To compensate for the fact that there's often variation in execution times, the program can be clever about how it sends work to processors. Instead of pre-allocating tasks to processes, it can just send the next task to whichever processor is ready and waiting.
For example, imagine we ran the cat detection program on seven images and the detectCat() operation took a long time on the third image. The program doesn't need to wait on that to complete before it analyzes the seventh image; it can send that image to a free processor instead:
When run on seven images, the sequential program takes 102 seconds. If the parallelized program takes 32 seconds, what is the speedup?
(You can enter the speedup as a fraction)

🙋🏽🙋🏻‍♀️🙋🏿‍♂️Do you have any questions about this topic? We'd love to answer—just ask in the questions area below!

## Want to join the conversation?

• How is a program parallelized?
• From the author:Great question, it depends on the programming language and environment. What programming languages are you familiar with?
• How do you make the cat detection program?
• Likely with AI image recognition.
I'd recommend this series if you want to learn more :D
https://www.youtube.com/watch?v=aircAruvnKk&list=PLZHQObOWTQDNU6R1_67000Dx_ZCJB-3pi
(don't click the link, copy the URL into the address bar)
(1 vote)
• Which programing language is best for parallel computing?
• It's hard to point to a single, best language.
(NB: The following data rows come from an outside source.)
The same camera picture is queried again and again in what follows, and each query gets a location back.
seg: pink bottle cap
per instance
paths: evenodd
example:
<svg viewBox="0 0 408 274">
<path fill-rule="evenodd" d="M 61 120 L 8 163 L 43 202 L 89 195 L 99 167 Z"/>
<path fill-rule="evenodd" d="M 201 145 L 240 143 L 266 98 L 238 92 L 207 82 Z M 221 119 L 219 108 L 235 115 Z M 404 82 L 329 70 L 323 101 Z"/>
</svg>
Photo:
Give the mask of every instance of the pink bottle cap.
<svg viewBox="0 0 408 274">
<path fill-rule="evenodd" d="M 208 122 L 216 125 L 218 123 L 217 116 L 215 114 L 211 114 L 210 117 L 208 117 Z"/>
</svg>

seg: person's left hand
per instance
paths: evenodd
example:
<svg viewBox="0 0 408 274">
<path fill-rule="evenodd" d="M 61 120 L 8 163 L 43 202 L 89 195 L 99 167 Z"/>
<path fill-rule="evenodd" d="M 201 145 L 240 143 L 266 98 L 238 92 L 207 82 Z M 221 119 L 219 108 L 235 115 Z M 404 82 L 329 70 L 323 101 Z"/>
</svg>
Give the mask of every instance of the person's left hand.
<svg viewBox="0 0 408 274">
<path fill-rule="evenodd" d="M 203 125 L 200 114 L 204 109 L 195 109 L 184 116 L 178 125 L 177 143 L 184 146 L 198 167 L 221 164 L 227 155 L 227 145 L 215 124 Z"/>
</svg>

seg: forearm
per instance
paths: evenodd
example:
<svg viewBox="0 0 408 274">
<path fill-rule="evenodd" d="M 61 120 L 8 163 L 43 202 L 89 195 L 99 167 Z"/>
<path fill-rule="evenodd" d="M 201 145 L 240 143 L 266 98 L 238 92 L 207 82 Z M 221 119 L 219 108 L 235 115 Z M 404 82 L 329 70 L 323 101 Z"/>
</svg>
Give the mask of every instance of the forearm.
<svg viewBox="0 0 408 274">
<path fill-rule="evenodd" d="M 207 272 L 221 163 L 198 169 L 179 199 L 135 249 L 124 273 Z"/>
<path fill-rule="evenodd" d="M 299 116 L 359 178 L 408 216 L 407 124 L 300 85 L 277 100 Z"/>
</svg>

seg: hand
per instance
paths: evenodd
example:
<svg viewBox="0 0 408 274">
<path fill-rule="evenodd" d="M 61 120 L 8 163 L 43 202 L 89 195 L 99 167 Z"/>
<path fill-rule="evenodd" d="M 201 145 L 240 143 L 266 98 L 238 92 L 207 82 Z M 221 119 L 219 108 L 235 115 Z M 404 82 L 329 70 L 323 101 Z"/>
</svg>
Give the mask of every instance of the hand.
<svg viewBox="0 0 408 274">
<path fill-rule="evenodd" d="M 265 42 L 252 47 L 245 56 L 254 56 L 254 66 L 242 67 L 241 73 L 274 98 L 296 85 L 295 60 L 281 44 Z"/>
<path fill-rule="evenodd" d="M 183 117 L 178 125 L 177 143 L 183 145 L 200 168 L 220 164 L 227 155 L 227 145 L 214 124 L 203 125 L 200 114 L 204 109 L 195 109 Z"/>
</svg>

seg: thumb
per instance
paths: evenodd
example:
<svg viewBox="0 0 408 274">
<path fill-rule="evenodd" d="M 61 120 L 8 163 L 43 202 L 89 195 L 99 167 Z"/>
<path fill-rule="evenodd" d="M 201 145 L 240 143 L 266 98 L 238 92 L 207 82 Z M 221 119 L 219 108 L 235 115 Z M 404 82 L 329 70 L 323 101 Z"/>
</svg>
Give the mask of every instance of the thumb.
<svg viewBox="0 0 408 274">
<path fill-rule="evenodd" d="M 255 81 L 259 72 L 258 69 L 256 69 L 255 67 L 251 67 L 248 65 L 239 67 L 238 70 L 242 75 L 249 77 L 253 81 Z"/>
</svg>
It really depends on what you want to do. For low-level concurrent programming, you could use C/C++ or Rust. For high-level concurrent programming, you can try Python or Go.
• How come in the "Sequential Computing" section, it says the "numCats ← numCats + 1" operation is called 4 times even though there was only 1 cat in the example? Doesn't the code automatically stop/exit at "IF foundCat" line for images where a cat isn't detected?
• The code will not automatically stop/exit; rather, the code will evaluate the conditional expression as false and will then continue to the next iteration of the loop without executing "numCats ← numCats + 1".

Also, it seems that the two examples are disparate. If the timetable given related to the example above it, then you are right in your assumption that "numCats ← numCats + 1" would only execute once, but in this case the example and table seem to be separate entities.
• On the "check your understanding," how is the time taken to run the program sequentially 60 seconds? My understanding was that the initial sequential part which is unchanged in both programs is 18 seconds (32 total sec parallel - 14 sec on the images parallel), and since there are two images to be processed sequentially, each taking 14 seconds, the total time taken to run the program sequentially would be 18 + 2(14) = 46 seconds. Please correct me if I'm wrong.
(1 vote)
• The check your understanding is based on the cat detection program written above it which was shown to take 60 seconds to run sequentially. When parallelized on two processors, the time is equal to 4 (for the array initialization and variable assignment at the beginning) + 2 (for 4 images split between 2 processors) * 14 (the amount of time to process one image) = 32 seconds.